By the end of next month, the Louisville Metro Police Department's controversial VIPER Unit will cease to exist, Chief Steve Conrad confirmed on Friday. The special 30-member tactical-style unit, under which officers patrolled high-crime areas in plain clothes, was created nearly three years ago to combat violent crime in targeted neighborhoods.

In its place, the department will create a new unit called the Ninth Mobile Division.

The new division will include VIPER officers as well as those who have been working on the Operation TRUST task force, an expansion of VIPER that was established earlier this year in response to a rash of homicides. Unlike VIPER, the officers in the Ninth Mobile Division will wear LMPD uniforms.

VIPER stands for Violent Incident Prevention, Enforcement and Response.

Two officers from each patrol division will also join the new division in six-month rotations, Conrad said. Maj.
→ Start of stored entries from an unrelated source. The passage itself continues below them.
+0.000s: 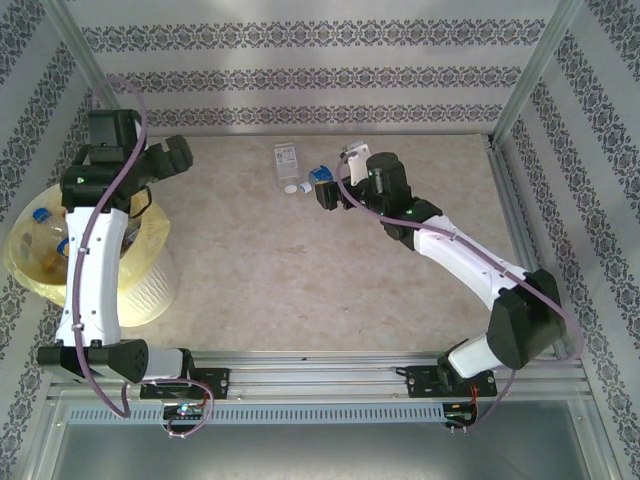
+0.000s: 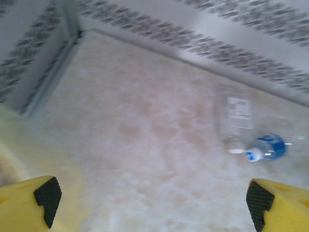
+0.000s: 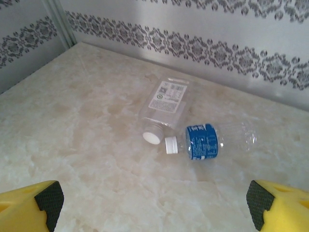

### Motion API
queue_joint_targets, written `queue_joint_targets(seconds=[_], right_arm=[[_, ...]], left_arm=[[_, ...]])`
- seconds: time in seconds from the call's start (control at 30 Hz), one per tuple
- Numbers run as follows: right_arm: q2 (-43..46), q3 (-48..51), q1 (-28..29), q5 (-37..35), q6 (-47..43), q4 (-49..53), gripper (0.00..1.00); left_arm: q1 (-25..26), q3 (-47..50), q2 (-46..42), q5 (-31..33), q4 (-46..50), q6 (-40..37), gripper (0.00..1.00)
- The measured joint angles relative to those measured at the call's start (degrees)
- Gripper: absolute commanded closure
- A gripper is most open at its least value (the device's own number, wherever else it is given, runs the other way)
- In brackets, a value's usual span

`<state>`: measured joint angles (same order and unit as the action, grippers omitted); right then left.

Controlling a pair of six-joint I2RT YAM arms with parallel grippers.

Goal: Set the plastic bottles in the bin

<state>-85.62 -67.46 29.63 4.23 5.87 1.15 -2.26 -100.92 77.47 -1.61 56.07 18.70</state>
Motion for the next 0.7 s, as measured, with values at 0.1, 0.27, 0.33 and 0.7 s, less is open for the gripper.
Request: queue_joint_targets(seconds=[0.1, 0.27, 0.33, 0.7], right_arm=[[-4.0, -3.7, -2.8, 1.4, 1.9, 2.6, 0.02], [-12.7, -13.8, -7.6, 1.8, 8.7, 11.6, 0.02], [-16.5, -18.4, -8.9, 1.8, 12.2, 15.2, 0.02], [-36.3, -39.6, -12.9, 2.7, 32.0, 28.4, 0.02]], left_arm=[[3.3, 2.1, -0.1, -2.6, -4.3, 1.8, 0.0], [7.5, 6.8, -0.1, -6.4, -10.6, 4.8, 0.0], [8.4, 8.3, 0.0, -7.2, -12.6, 5.8, 0.0], [10.6, 13.6, 1.3, -11.0, -19.5, 8.8, 0.0]])
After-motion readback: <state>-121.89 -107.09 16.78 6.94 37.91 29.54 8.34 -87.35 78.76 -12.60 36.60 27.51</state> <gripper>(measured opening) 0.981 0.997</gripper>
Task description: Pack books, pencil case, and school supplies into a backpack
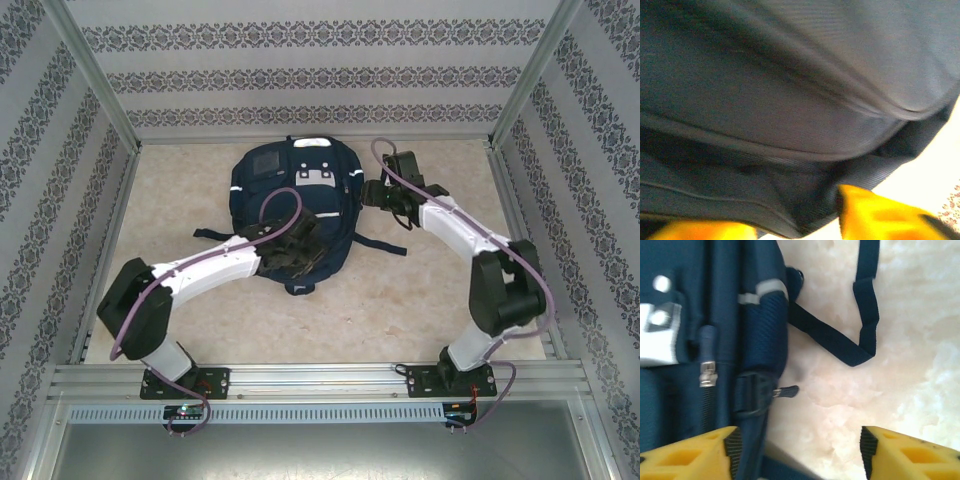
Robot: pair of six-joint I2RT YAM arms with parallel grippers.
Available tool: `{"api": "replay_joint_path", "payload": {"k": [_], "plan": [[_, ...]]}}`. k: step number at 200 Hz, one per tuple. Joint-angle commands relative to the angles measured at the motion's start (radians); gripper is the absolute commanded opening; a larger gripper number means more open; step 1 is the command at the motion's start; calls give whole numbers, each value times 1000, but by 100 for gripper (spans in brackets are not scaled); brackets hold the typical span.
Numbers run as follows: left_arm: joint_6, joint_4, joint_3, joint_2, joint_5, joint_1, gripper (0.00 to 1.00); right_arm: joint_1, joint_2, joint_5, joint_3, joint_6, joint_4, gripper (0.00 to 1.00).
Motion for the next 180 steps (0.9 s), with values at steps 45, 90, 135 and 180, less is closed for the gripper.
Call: {"api": "replay_joint_path", "payload": {"k": [45,90,135,180], "plan": [[326,-281,227,-49,-144,-8,100,-11,-318,118,-217,-15,1,98],[575,-459,199,-252,-455,48,100,-60,-512,184,-369,12,49,98],[888,-340,-24,-434,-776,294,100,-68,-603,234,-566,-162,296,98],[1245,222,-419,-414,-720,573,100,-90,-511,333,-664,-355,450,98]]}}
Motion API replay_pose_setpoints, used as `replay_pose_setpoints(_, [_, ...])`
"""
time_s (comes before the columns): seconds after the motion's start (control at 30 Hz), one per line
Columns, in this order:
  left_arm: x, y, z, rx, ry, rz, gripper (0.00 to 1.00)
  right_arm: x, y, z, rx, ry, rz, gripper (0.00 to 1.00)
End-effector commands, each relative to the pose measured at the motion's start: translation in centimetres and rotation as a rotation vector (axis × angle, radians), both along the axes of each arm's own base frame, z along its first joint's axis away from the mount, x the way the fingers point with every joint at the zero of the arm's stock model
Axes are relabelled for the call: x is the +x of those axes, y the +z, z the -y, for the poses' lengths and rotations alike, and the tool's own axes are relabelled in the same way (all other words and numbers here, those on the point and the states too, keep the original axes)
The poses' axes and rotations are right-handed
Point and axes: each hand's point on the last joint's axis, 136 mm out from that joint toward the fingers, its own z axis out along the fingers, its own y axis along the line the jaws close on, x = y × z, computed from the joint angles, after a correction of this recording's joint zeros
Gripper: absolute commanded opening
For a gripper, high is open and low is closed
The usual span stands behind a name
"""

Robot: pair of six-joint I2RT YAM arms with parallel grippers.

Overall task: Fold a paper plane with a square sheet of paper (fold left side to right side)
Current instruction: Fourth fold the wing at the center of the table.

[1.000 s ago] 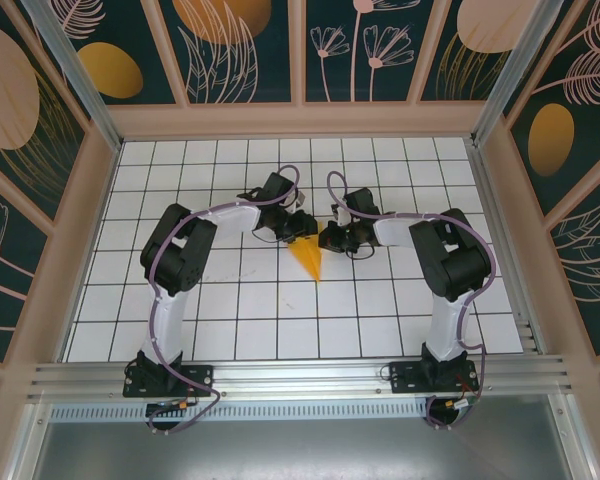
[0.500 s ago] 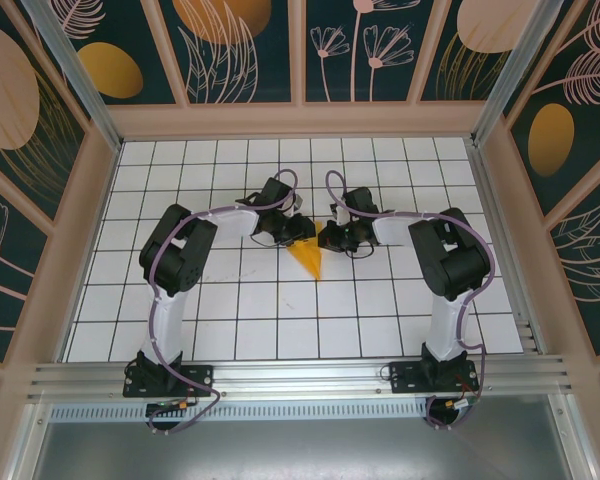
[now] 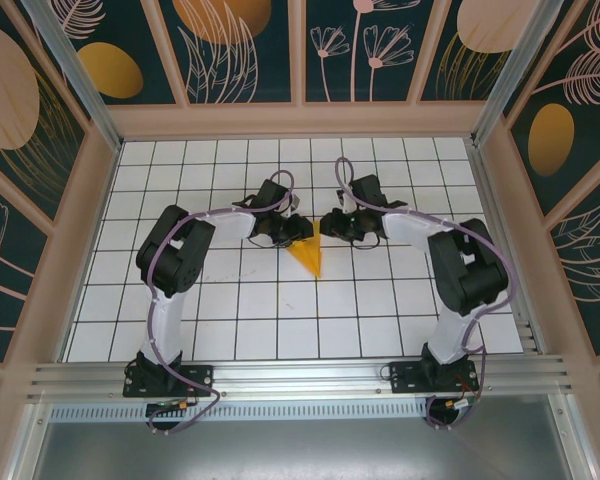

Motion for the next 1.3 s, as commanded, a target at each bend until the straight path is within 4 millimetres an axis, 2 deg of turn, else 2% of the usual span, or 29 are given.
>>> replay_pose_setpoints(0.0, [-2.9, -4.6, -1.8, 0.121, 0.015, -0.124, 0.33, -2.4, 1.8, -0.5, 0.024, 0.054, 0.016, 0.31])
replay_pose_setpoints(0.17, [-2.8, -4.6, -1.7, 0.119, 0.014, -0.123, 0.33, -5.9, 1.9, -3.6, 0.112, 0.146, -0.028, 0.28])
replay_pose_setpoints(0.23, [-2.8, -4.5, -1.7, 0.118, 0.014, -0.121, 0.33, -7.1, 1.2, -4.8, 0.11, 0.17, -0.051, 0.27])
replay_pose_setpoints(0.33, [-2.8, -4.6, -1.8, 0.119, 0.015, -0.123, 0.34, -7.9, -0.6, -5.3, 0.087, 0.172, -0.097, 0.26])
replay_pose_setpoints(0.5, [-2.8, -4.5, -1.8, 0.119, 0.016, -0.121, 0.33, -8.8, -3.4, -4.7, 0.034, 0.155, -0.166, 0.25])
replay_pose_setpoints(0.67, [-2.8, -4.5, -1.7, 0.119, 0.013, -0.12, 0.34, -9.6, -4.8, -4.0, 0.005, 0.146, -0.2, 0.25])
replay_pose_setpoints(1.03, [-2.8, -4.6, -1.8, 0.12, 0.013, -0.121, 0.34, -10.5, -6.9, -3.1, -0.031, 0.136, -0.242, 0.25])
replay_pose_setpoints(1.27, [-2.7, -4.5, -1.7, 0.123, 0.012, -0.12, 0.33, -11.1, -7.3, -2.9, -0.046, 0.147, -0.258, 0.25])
Kevin Thompson, who has been leading Operation TRUST, will be in charge of the new division, which will focus on violent crime.

Since February, the task force has removed more than 300 guns from Louisville's streets, Conrad said.

Operation TRUST includes members of the department's narcotics division and all eight patrol divisions, and it receives support from federal agencies such as the Federal Bureau of Investigation; the Bureau of Alcohol, Tobacco, Firearms and Explosives; and the U.S. Marshals. The new unit will include those entities.

Conrad said the success of Operation TRUST sparked the creation of the Ninth Mobile Division.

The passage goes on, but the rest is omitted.